→ **Problem**: Return exactly the lines of the records below, starting at the line that contains "Highlight purple right arm cable." and ending at the line that contains "Highlight white tape roll.", with both of those lines kept.
--- Data ---
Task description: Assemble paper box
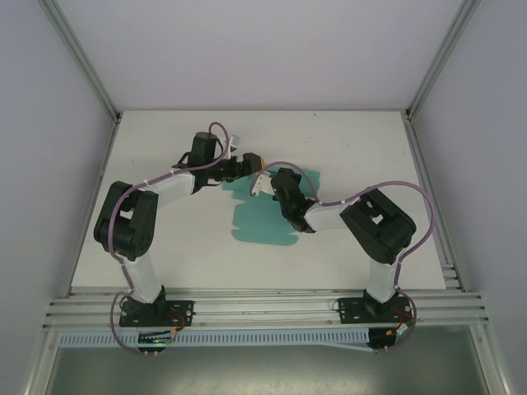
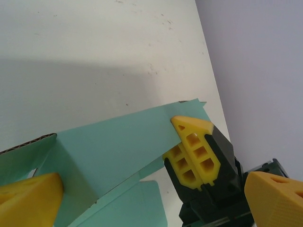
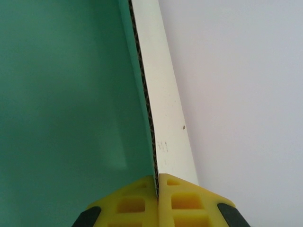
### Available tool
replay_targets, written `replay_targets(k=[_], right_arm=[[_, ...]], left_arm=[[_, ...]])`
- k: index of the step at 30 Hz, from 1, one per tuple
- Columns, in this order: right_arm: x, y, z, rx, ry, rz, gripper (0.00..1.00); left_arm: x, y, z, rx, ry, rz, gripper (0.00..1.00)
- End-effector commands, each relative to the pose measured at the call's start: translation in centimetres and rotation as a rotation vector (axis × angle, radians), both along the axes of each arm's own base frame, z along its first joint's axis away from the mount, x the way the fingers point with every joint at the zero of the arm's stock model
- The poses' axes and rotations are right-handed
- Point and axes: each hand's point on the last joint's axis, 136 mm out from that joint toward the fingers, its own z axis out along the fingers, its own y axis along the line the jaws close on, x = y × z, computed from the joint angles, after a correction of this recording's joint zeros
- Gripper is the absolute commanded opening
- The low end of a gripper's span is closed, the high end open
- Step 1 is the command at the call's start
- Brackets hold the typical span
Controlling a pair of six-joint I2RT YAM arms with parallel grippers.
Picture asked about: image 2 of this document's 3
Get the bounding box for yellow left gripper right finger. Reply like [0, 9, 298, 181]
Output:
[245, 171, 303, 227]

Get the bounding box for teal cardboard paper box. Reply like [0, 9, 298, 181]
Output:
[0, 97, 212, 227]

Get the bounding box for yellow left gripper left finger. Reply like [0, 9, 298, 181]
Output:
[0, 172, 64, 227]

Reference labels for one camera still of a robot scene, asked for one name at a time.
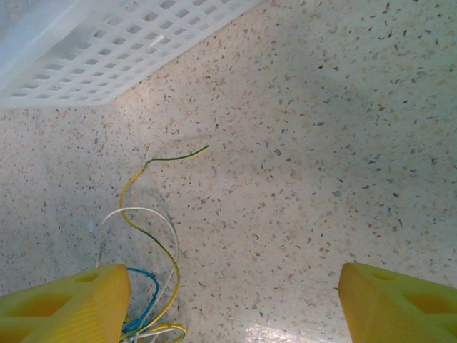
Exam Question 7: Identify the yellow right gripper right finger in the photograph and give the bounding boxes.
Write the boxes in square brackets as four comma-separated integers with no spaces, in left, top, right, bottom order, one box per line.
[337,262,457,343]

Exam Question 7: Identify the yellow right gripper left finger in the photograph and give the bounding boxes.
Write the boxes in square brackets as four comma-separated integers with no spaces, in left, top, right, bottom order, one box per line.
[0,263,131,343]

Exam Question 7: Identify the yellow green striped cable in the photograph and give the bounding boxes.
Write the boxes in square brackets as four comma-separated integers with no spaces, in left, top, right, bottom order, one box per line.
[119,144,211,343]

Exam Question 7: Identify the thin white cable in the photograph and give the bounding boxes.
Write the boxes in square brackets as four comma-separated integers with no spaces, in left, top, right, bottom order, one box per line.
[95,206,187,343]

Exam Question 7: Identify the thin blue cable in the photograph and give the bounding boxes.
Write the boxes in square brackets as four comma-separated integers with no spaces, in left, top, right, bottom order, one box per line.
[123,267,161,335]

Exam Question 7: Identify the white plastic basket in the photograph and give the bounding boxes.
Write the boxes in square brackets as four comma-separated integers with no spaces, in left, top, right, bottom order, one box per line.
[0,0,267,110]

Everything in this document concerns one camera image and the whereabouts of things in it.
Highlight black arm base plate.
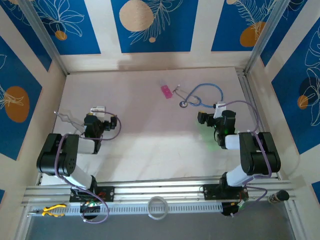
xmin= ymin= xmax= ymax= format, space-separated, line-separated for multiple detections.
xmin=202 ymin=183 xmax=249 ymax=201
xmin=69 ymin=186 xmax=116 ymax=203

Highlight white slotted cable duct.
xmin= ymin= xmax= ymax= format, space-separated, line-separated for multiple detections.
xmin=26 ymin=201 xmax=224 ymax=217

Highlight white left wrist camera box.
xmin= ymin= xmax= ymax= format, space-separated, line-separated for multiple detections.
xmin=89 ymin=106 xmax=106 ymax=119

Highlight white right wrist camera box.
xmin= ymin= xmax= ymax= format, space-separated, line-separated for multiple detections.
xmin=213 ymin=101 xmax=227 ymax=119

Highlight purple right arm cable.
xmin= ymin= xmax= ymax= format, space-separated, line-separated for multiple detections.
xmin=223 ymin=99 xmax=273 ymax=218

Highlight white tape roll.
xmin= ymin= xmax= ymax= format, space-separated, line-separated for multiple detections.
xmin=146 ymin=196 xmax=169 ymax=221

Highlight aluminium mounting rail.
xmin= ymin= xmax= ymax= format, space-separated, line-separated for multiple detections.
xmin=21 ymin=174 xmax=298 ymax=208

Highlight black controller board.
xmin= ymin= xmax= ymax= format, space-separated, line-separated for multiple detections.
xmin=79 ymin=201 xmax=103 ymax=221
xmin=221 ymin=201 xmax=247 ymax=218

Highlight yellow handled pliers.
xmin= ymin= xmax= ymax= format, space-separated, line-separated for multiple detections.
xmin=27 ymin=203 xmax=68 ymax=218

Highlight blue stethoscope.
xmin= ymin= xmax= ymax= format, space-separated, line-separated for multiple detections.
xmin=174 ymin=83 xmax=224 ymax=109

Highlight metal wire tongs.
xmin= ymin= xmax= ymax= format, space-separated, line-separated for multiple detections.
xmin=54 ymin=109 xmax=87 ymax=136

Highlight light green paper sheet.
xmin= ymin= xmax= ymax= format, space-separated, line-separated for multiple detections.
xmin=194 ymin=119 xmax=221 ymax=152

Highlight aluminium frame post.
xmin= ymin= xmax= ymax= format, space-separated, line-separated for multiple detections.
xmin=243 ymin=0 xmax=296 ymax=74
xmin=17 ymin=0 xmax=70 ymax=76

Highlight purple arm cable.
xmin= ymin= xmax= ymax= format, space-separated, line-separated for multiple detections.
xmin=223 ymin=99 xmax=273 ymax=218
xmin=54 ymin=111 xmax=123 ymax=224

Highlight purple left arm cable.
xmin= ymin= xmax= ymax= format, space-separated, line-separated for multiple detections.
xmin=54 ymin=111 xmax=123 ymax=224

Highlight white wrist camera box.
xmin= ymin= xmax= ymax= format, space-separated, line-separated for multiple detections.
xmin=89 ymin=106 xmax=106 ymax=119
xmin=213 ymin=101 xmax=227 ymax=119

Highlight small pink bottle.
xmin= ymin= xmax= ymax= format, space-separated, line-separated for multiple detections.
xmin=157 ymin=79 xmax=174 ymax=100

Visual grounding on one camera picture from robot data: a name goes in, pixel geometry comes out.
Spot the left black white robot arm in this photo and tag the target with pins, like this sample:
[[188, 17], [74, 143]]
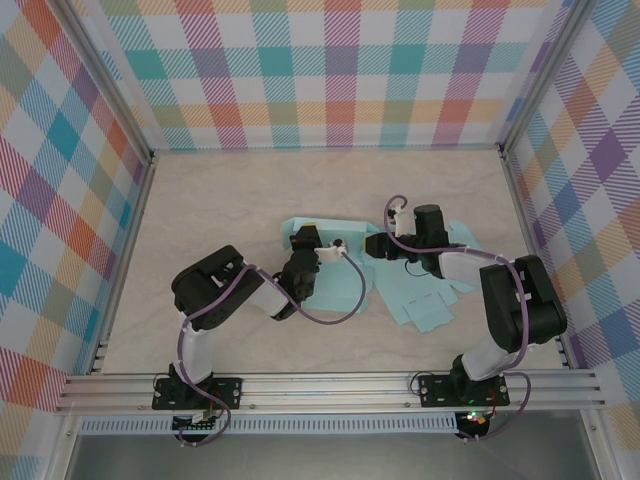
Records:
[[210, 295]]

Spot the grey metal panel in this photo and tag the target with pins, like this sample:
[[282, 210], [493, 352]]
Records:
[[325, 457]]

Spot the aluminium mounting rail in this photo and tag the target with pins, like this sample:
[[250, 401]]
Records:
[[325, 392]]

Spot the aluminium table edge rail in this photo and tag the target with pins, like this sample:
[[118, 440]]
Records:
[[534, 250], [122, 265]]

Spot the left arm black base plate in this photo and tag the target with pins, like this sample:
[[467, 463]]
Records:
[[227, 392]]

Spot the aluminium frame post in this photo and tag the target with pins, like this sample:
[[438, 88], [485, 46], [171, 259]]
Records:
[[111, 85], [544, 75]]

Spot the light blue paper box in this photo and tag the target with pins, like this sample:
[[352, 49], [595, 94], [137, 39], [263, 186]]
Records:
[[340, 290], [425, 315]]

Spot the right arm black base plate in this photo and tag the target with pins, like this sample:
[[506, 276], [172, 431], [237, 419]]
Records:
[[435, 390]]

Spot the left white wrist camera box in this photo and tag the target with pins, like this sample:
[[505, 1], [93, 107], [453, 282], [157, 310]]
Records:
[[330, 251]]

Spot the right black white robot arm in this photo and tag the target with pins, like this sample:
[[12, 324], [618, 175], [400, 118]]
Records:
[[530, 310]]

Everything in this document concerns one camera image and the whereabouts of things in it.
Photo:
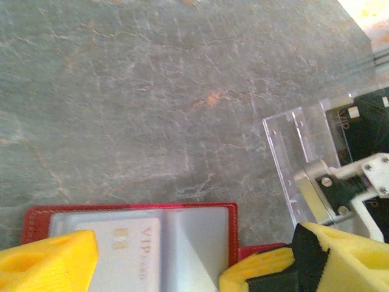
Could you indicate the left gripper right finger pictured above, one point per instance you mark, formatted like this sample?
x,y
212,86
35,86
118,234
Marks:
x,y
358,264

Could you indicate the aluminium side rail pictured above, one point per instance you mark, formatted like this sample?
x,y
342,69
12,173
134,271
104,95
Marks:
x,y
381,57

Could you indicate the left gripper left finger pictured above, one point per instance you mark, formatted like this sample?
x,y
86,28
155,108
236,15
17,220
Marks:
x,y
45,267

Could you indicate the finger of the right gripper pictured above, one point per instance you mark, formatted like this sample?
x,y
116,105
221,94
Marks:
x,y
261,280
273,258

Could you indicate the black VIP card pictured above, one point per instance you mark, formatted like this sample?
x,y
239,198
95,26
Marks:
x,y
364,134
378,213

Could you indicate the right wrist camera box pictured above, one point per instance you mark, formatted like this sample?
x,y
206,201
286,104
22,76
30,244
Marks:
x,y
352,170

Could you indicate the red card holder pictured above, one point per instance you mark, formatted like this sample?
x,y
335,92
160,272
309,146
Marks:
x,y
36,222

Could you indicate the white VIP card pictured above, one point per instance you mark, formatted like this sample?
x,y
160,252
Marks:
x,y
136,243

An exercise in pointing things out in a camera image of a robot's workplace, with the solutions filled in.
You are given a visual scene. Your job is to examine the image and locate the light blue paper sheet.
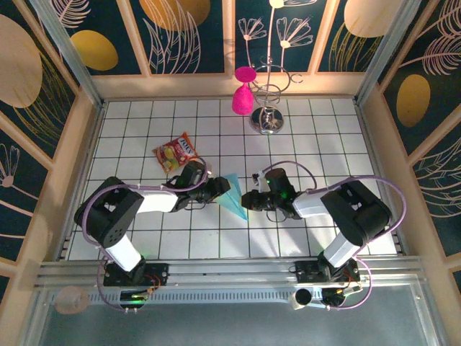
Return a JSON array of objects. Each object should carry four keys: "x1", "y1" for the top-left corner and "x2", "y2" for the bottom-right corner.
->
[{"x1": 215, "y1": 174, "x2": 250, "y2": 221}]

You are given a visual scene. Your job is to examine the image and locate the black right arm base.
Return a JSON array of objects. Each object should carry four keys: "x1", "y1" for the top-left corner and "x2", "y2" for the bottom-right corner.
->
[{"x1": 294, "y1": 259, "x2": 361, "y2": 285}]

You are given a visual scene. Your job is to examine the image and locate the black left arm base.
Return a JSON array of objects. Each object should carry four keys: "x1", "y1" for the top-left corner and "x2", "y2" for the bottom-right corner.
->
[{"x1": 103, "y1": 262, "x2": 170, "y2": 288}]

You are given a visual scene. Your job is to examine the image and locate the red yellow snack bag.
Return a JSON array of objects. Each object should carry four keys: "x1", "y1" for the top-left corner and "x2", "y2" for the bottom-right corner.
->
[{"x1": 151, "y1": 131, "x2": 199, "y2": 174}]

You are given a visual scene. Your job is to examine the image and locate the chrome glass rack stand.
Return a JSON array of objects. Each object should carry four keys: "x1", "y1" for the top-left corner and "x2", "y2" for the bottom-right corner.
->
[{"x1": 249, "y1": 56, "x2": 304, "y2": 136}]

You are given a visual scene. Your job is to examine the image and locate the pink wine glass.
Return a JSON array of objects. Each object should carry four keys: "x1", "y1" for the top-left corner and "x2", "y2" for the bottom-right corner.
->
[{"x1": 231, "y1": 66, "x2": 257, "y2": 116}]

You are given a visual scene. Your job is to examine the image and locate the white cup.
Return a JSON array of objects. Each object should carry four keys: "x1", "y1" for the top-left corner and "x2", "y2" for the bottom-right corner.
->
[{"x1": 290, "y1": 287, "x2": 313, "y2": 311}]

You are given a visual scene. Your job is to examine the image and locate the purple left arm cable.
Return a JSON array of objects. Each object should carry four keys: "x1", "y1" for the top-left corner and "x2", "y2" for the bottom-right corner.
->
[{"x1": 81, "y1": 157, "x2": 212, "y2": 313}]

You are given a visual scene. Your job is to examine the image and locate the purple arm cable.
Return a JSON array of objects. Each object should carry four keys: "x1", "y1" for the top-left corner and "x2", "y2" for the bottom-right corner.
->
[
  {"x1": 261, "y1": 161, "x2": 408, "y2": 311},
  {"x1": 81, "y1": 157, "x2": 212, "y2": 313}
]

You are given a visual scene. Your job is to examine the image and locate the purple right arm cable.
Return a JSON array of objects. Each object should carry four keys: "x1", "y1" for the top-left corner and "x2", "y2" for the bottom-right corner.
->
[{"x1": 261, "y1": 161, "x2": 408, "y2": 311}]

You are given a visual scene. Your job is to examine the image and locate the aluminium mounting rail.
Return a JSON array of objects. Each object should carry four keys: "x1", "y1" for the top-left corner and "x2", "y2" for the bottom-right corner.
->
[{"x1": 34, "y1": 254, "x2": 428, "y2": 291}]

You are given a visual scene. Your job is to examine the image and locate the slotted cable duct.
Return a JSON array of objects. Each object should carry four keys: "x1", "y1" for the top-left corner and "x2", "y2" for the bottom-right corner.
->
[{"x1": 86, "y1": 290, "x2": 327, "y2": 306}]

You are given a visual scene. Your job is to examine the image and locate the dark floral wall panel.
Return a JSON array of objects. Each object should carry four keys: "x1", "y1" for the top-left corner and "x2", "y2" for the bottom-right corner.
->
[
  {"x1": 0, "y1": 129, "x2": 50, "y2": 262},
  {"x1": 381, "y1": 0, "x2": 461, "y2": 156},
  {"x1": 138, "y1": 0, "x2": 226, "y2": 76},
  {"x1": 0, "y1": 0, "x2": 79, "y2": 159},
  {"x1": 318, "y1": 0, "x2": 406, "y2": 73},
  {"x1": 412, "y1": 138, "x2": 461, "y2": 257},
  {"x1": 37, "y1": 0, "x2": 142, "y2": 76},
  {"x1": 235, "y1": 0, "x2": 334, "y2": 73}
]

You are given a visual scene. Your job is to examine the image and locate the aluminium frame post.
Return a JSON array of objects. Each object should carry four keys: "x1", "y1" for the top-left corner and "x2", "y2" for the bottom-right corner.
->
---
→ **Solution to this task**:
Highlight purple right arm cable.
xmin= ymin= xmax= ymax= format, space-separated, line-separated for multiple detections.
xmin=223 ymin=99 xmax=273 ymax=218

Highlight white tape roll.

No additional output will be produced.